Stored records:
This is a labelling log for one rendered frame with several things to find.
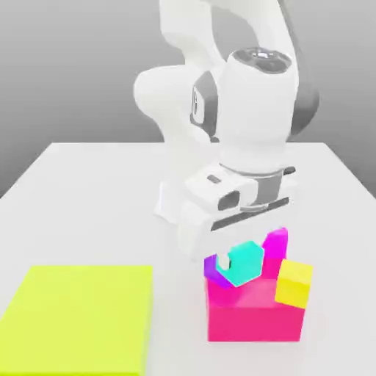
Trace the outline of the small teal cube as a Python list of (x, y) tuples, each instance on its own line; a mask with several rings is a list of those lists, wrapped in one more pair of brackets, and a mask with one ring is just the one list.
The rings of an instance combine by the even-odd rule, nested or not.
[(261, 275), (264, 262), (264, 249), (253, 241), (236, 245), (228, 252), (230, 267), (223, 269), (217, 262), (217, 271), (232, 286), (240, 287)]

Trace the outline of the large yellow-green box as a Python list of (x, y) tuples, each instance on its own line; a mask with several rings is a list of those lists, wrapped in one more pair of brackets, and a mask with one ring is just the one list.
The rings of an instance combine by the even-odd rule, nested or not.
[(0, 376), (145, 376), (149, 265), (43, 265), (0, 318)]

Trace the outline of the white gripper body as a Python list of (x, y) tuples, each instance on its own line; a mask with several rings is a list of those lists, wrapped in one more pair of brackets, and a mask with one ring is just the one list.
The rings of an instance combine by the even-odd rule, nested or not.
[(290, 198), (256, 211), (232, 208), (216, 213), (187, 201), (178, 222), (178, 246), (191, 259), (202, 260), (213, 253), (227, 253), (247, 241), (262, 242), (270, 231), (286, 227), (291, 218)]

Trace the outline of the small purple cube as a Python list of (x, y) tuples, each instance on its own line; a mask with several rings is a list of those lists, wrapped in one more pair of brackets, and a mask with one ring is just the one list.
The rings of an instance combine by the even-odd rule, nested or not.
[(223, 289), (230, 289), (234, 285), (229, 282), (217, 269), (217, 254), (213, 254), (203, 261), (203, 274), (212, 283)]

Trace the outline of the small yellow cube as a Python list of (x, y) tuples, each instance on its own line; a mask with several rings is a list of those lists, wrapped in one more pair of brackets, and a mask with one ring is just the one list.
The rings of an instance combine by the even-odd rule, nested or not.
[(305, 309), (311, 288), (313, 267), (283, 259), (278, 273), (275, 301)]

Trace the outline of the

_Assigned task:_
Output each record above exactly as it stands, excluding all pictures.

_Expected answer:_
This is a labelling log for one rendered frame with several things to find.
Trace the outline of the small teal cube as a Python list of (x, y) tuples, each instance on its own line; a mask with several rings is a list of those lists, wrapped in one more pair of brackets, and a mask with one ring is just the one list.
The rings of an instance combine by the even-odd rule, nested or not.
[(261, 275), (264, 262), (264, 249), (253, 241), (236, 245), (228, 252), (230, 267), (223, 269), (217, 262), (217, 271), (232, 286), (240, 287)]

Trace the outline of the large yellow-green box as a Python list of (x, y) tuples, each instance on its own line; a mask with several rings is a list of those lists, wrapped in one more pair of brackets, and a mask with one ring is just the one list.
The rings of an instance combine by the even-odd rule, nested or not.
[(0, 376), (145, 376), (149, 265), (43, 265), (0, 318)]

Trace the outline of the white gripper body as a Python list of (x, y) tuples, each instance on its own line; a mask with several rings is a list of those lists, wrapped in one more pair of brackets, and a mask with one ring is just the one list.
The rings of an instance combine by the even-odd rule, nested or not.
[(290, 198), (256, 211), (232, 208), (216, 213), (187, 201), (178, 222), (178, 246), (191, 259), (202, 260), (213, 253), (227, 253), (247, 241), (262, 242), (270, 231), (286, 227), (291, 218)]

Trace the outline of the small purple cube as a Python list of (x, y) tuples, each instance on its own line; a mask with several rings is a list of those lists, wrapped in one more pair of brackets, and a mask with one ring is just the one list.
The rings of an instance combine by the even-odd rule, nested or not.
[(223, 289), (230, 289), (234, 285), (229, 282), (217, 269), (217, 254), (213, 254), (203, 261), (203, 274), (212, 283)]

Trace the outline of the small yellow cube as a Python list of (x, y) tuples, each instance on its own line; a mask with several rings is a list of those lists, wrapped in one more pair of brackets, and a mask with one ring is just the one list.
The rings of an instance combine by the even-odd rule, nested or not.
[(305, 309), (311, 288), (313, 267), (283, 259), (278, 273), (275, 301)]

Trace the outline of the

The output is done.